Page:Delly - L'orpheline de Ti-Carrec, 1981.pdf/207

Le texte de cette page a été corrigé et est conforme au fac-similé.

missement dans la voix qui ripostait, froidement sardonique :

— Comment le sauriez-vous ? Avez-vous entendu une plainte sortir de ma bouche ?

— Non… mais je me doute bien qu’ayant aimé Ivor comme vous l’aimiez… aimant encore, sans doute…

Elle l’interrompit, du même ton de sèche ironie :

— Pourquoi « sans doute » ? N’est-ce pas la coutume que les victimes d’Ivor continuent d’aimer leur bourreau ? Parce que je suis sa femme, supposez-vous qu’il en doive être autrement ?

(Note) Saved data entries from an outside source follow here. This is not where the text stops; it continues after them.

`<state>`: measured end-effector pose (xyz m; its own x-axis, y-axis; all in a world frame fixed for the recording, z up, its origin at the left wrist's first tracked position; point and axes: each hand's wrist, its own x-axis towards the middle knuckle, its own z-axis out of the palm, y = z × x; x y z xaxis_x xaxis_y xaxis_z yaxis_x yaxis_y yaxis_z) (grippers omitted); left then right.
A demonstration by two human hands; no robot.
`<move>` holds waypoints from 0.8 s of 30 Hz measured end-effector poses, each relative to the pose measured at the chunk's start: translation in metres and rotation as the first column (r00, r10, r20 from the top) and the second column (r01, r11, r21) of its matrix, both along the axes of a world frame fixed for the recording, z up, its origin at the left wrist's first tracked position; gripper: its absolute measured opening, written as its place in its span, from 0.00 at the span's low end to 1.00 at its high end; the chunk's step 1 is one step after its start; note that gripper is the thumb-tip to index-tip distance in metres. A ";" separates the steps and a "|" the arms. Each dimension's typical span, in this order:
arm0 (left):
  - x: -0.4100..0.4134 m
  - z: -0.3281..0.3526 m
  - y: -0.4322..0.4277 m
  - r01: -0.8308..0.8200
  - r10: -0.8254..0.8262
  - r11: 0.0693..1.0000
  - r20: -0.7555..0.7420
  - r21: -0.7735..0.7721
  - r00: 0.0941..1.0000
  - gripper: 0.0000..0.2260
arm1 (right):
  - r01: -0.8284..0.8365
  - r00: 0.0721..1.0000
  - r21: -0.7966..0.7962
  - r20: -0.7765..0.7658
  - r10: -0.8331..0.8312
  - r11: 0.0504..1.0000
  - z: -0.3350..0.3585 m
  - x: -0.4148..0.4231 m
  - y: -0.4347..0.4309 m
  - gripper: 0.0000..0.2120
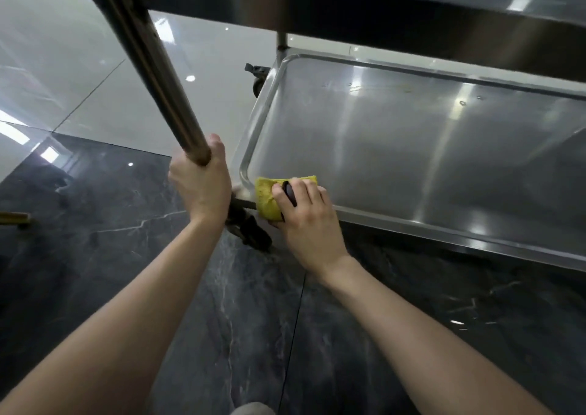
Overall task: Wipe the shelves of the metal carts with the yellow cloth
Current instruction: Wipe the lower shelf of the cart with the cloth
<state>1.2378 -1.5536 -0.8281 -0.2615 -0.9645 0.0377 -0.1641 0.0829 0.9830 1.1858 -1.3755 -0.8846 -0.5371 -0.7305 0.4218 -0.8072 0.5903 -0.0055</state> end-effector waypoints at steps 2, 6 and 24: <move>0.017 -0.018 0.027 -0.095 0.094 0.995 0.130 0.007 0.987 0.22 | 0.019 1.000 -0.006 0.001 -0.019 1.000 -0.001 -0.010 0.037 0.24; 0.041 -0.048 0.122 0.255 -0.218 0.960 0.269 -0.112 0.938 0.18 | 0.041 0.998 0.017 0.045 -0.042 0.999 0.000 -0.036 0.132 0.27; -0.057 0.088 0.176 0.892 -0.056 -0.177 0.901 0.415 -0.430 0.19 | 0.071 0.979 0.319 0.160 -0.128 0.945 0.060 -0.087 0.337 0.22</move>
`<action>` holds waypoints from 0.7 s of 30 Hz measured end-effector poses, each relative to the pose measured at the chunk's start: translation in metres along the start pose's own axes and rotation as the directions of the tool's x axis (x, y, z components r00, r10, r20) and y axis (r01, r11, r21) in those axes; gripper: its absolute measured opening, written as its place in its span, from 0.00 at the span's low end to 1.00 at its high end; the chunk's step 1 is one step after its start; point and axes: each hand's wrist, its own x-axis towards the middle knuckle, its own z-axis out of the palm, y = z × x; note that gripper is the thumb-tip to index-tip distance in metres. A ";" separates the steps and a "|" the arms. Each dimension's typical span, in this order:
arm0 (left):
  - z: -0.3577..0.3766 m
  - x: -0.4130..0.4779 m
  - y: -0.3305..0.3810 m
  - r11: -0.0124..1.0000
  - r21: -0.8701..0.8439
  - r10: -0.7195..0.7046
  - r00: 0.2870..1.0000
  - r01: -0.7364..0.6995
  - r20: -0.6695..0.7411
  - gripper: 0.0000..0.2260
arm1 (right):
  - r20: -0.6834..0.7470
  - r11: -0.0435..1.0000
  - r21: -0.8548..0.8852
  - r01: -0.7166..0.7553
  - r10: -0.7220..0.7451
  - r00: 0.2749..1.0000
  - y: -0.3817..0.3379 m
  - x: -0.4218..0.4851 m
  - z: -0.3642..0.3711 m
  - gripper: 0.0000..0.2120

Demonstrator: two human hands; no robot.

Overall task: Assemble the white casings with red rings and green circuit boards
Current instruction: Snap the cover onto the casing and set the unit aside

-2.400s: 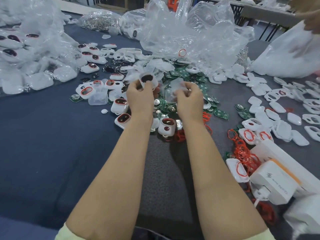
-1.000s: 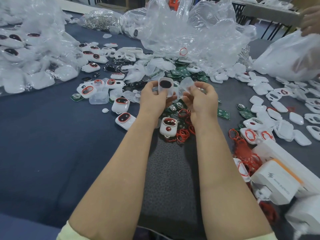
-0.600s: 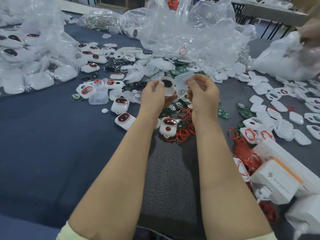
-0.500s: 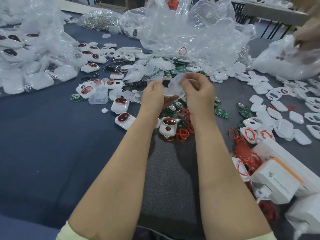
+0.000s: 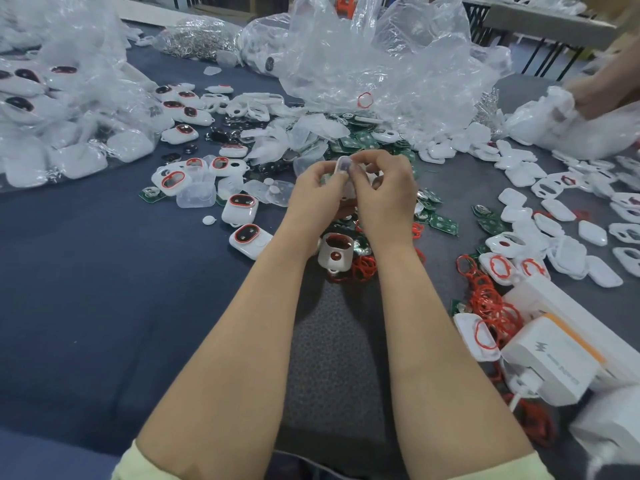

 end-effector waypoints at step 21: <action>-0.003 -0.003 -0.001 0.994 0.085 0.065 0.998 -0.065 0.009 0.05 | 0.062 0.948 0.230 -0.219 0.210 0.976 -0.001 0.002 0.001 0.04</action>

— Non, je ne le crois pas, Nouhourmal… Ivor est de ces êtres dont l’empire est indestructible. Et votre fils, pour cela, lui ressemblera.

Les lèvres dont le rouge sanglant tranchait sur la mate blancheur du visage eurent un long frémissement.

— … Votre fils, Nouhourmal, cet être comblé des plus beaux dons de la nature et qui, grâce à Ivor et à moi, sera un être supérieur. Cela ne peut-il pas compenser les souffrances que vous fait endurer votre époux ?

— Et même lui valoir ma reconnaissance ?… Mais oui, Appadjy. Qui vous dit que je ne la lui donne pas, complète, absolue ?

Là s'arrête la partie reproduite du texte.